- **What to do**: Up to and including the line with "Every answer here", restate every line of the records below word for word, from the first line on, leaving out the pictures.

Data items
- - -

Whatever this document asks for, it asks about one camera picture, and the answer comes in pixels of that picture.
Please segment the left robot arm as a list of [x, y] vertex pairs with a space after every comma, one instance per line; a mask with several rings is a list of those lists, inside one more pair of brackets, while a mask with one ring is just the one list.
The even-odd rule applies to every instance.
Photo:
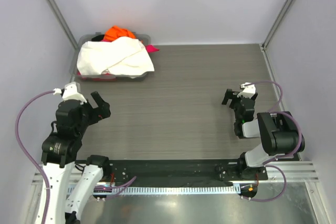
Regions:
[[42, 144], [44, 182], [36, 223], [80, 223], [96, 184], [111, 177], [109, 159], [91, 155], [75, 188], [68, 192], [70, 176], [86, 129], [111, 115], [109, 104], [97, 91], [91, 96], [97, 104], [96, 108], [88, 101], [80, 101], [79, 96], [64, 100], [58, 106], [55, 126]]

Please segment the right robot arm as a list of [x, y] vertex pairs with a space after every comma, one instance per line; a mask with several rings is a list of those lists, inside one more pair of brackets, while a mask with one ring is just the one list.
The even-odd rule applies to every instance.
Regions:
[[243, 152], [235, 165], [218, 165], [221, 180], [252, 180], [265, 173], [264, 165], [277, 158], [293, 157], [305, 148], [304, 137], [293, 121], [290, 112], [255, 113], [258, 93], [249, 88], [241, 92], [227, 89], [222, 101], [234, 111], [234, 133], [238, 138], [260, 138], [261, 143], [250, 151]]

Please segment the white t shirt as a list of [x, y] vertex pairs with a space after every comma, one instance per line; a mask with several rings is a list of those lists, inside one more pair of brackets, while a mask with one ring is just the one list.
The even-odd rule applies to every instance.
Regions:
[[129, 37], [120, 37], [113, 42], [84, 43], [79, 51], [77, 69], [83, 76], [109, 73], [133, 78], [155, 71], [145, 45]]

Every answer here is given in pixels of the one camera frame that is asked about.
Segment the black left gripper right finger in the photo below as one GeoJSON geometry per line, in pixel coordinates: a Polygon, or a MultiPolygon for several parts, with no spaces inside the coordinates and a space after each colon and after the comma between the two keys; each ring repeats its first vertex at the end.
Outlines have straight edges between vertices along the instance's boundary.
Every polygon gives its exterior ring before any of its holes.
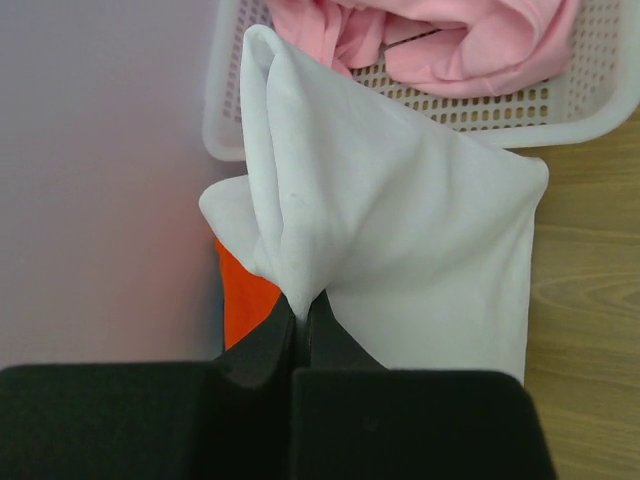
{"type": "Polygon", "coordinates": [[[337,322],[326,294],[299,323],[292,479],[554,479],[531,396],[482,370],[390,370],[337,322]]]}

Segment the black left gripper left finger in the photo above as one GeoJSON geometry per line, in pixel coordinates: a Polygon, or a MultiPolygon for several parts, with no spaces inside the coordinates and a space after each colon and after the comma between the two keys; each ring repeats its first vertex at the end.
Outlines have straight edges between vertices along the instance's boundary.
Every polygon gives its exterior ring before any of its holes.
{"type": "Polygon", "coordinates": [[[285,299],[203,362],[1,373],[5,479],[279,479],[296,320],[285,299]]]}

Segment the white t shirt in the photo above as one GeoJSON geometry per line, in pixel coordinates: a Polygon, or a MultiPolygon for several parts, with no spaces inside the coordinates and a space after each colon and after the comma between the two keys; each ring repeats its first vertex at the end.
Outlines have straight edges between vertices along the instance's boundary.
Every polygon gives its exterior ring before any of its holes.
{"type": "Polygon", "coordinates": [[[246,173],[199,206],[298,317],[326,294],[386,367],[525,374],[536,208],[549,171],[244,35],[246,173]]]}

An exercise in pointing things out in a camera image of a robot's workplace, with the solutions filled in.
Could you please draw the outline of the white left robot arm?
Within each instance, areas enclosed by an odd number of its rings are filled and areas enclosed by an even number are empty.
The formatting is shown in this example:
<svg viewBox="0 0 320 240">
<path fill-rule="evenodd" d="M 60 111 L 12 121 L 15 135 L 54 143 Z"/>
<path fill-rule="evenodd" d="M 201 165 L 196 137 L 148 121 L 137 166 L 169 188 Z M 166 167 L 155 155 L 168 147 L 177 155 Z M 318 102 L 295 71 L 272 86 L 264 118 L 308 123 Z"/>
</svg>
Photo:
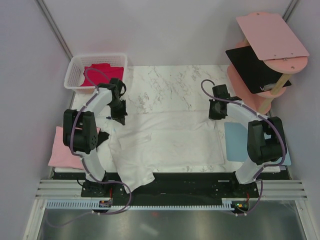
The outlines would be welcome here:
<svg viewBox="0 0 320 240">
<path fill-rule="evenodd" d="M 80 158 L 86 179 L 94 182 L 92 191 L 99 197 L 109 193 L 110 185 L 98 157 L 96 116 L 108 106 L 110 118 L 124 126 L 128 114 L 126 101 L 121 97 L 126 90 L 121 80 L 112 78 L 109 83 L 100 83 L 79 110 L 67 109 L 63 113 L 63 144 L 69 147 L 72 155 Z"/>
</svg>

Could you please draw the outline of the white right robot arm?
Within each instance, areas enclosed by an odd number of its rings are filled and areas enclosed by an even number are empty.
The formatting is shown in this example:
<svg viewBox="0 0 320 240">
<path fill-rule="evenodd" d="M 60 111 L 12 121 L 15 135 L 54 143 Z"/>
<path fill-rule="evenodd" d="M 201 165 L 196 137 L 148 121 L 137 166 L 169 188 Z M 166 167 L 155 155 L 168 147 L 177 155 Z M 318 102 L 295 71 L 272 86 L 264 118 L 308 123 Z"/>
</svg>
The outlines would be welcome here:
<svg viewBox="0 0 320 240">
<path fill-rule="evenodd" d="M 247 184 L 253 183 L 265 168 L 285 162 L 287 144 L 283 123 L 279 117 L 261 115 L 239 97 L 232 97 L 225 84 L 213 86 L 212 94 L 206 95 L 210 97 L 209 119 L 222 120 L 229 116 L 247 129 L 248 159 L 235 171 L 236 180 L 229 184 L 230 193 L 240 197 L 247 191 Z"/>
</svg>

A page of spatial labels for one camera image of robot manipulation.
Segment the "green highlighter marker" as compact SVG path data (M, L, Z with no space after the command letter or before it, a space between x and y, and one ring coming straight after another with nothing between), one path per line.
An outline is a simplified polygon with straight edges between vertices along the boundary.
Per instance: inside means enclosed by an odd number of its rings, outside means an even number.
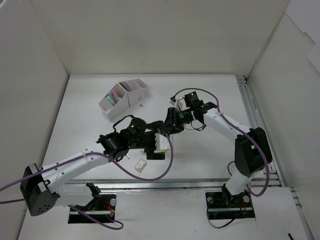
M107 96L106 99L112 106L116 105L116 102L110 96Z

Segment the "pink purple highlighter marker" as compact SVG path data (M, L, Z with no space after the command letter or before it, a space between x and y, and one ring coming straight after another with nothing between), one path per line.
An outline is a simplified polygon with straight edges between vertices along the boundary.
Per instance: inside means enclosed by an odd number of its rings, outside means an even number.
M115 96L112 91L109 91L107 94L110 98L115 99Z

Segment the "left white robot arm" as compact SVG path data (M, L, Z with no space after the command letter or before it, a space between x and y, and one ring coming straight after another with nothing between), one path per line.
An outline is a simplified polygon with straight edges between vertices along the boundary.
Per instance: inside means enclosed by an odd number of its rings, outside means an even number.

- - -

- **Answer to the problem**:
Whatever this document asks for, it asks about one camera picture, and the answer comes in pixels of that picture.
Please segment the left robot arm as a list of [x, y] vertex pairs with a space after every comma, one instance per line; a mask with several rings is a list of those lists, inside one more pair of brackets, while a mask with one ring is just the one list.
The even-odd rule applies to every instance.
Photo:
Regions:
[[42, 144], [44, 182], [36, 223], [80, 223], [96, 184], [111, 177], [109, 159], [91, 155], [75, 188], [68, 192], [70, 176], [86, 129], [111, 115], [109, 104], [97, 91], [91, 96], [97, 104], [96, 108], [88, 101], [80, 101], [79, 96], [64, 100], [58, 106], [55, 126]]

Please segment the right robot arm as a list of [x, y] vertex pairs with a space after every comma, one instance per line; a mask with several rings is a list of those lists, inside one more pair of brackets, while a mask with one ring is just the one list.
The even-odd rule applies to every instance.
Regions:
[[243, 152], [235, 165], [218, 165], [221, 180], [252, 180], [265, 173], [264, 165], [277, 158], [293, 157], [305, 148], [304, 137], [293, 121], [290, 112], [255, 113], [258, 93], [249, 88], [241, 92], [227, 89], [222, 101], [234, 111], [234, 133], [238, 138], [260, 138], [261, 143], [250, 151]]

Please segment the white t shirt as a list of [x, y] vertex pairs with a space after every comma, one instance per line; a mask with several rings is a list of those lists, inside one more pair of brackets, while a mask with one ring is just the one list.
The even-odd rule applies to every instance.
Regions:
[[129, 37], [120, 37], [113, 42], [84, 43], [79, 51], [77, 69], [83, 76], [109, 73], [133, 78], [155, 71], [145, 45]]

Every answer here is given in pixels of the one camera frame that is asked about.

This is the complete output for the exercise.